La Valette, une tranche d'histoire
Quand on parle de Malte,
on pense évidemment au Faucon Maltais,
cher à Dashiell Hammett et Howard Hawks, à Corto Maltese et son créateur Hugo
Pratt, éventuellement au bichon maltais, mais plus souvent aux Templiers. Et quand on arrive à la
capitale La Valette, fièrement
perchée sur sa presqu’île, l’histoire surgit à chaque coin de rue. Ses
imposants remparts ont été construits par les chevaliers de l’Ordre, et l’intérieur
de la capitale maltaise regorge de palais et d’églises. L'entrée dans le nouveau Valette est inédit : le célèbre architecte Renzo Piano en a conçu le style, donnant accès au Parlement juste derrière, un moderniste bloc de pierre de Gozo en équilibre sur la place. Nous visitons la Casa Rocca Piccola, toujours habitée par
ses propriétaires, descendants du marquis
de Piro : les objets de famille prennent vie au travers de l’histoire
des lieux, jusqu’aux souterrains qui servaient d’abri durant la dernière Guerre
Mondiale. Parcourant les remparts lorsque la lumière devient plus douce, la vue
sur les Trois Cités en face (Isla, Birgù et Bormla) est
magnifique. Birgù est sans doute la
plus belle, avec ses murailles s’avançant sur la mer, puis à l’intérieur ses
ruelles, à la fois vivantes, enfants jouant, aînés se reposant, et constellées
là encore de maisons anciennes, telles les auberges de langue construites évidemment
par nos chevaliers de l’Ordre des
Templiers. Une barque typique nous emmène en 3 coups de rame (et de moteur)

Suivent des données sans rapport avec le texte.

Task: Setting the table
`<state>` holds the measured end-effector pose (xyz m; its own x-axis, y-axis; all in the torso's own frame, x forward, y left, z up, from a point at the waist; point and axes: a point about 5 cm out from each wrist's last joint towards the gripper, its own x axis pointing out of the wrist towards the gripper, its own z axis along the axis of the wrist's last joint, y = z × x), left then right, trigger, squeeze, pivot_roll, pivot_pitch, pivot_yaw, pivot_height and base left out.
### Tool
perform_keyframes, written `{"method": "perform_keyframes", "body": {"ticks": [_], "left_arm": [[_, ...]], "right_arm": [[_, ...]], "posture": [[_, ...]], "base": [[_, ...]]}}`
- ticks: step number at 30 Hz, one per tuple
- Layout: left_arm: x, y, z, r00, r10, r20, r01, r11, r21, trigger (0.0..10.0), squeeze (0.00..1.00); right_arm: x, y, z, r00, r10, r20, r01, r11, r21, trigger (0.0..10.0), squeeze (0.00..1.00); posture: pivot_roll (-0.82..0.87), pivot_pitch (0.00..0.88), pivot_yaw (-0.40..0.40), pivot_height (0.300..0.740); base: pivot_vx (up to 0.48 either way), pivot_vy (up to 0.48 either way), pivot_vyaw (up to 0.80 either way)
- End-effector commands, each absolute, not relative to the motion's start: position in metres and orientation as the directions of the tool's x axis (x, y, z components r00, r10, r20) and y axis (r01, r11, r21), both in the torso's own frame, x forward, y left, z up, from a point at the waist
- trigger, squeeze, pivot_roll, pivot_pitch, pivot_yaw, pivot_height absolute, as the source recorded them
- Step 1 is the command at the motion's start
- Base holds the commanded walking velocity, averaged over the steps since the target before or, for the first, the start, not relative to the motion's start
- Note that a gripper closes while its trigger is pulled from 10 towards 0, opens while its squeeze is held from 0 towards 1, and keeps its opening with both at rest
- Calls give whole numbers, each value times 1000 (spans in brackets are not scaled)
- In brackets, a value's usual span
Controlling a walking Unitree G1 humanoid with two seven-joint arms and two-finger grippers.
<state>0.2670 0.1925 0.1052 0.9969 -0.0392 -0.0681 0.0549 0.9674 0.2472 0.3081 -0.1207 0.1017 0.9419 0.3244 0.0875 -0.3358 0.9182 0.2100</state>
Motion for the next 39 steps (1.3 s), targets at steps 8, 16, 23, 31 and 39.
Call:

de l’autre côté, frôlant au passage les monstrueux yachts amarrés à la jetée.
La « touristification » est certes en marche (le jumelage avec Saint-Tropez le démontrant), et
pourtant l’atmosphère reste de manière surprenante modeste et détendue. Un saut
de bus local, efficace moyen de transport avec des engins modernes et climatisés,
nous ramène le soir venu dans notre home de Mosta à l’intérieur des terres.